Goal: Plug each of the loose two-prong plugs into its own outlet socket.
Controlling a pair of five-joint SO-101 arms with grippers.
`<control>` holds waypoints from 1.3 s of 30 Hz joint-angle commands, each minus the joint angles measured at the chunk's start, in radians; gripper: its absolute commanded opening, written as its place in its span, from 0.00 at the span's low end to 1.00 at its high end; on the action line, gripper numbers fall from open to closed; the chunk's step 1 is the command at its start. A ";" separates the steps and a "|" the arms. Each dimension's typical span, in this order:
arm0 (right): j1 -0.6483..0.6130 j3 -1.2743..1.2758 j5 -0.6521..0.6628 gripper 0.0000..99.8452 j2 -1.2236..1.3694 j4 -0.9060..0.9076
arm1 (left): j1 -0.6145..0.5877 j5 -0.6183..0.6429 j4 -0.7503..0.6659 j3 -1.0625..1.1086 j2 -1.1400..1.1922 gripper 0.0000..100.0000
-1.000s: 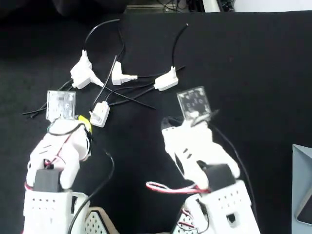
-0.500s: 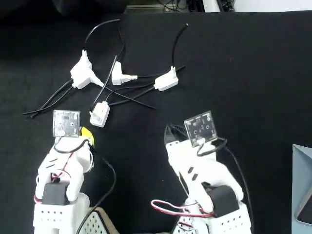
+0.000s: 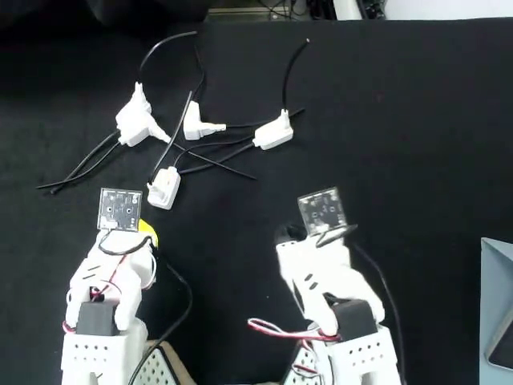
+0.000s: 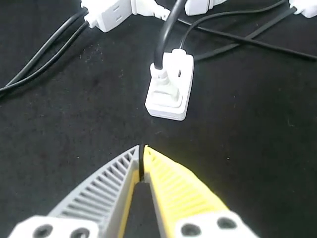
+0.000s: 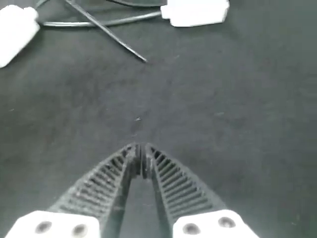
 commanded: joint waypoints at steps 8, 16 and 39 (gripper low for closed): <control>0.060 0.001 0.003 0.01 -0.087 0.249 | 0.002 0.000 0.044 0.022 0.002 0.03; 0.064 0.001 0.006 0.01 -0.084 0.295 | -0.008 -0.005 0.284 0.022 -0.005 0.03; 0.064 0.001 0.008 0.01 -0.084 0.295 | -0.007 -0.002 0.292 0.022 0.002 0.03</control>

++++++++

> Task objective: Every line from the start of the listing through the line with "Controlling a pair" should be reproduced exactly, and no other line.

> Solution for this problem:
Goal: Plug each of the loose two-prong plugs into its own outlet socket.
Controlling a pair of five-joint SO-101 arms with grippers.

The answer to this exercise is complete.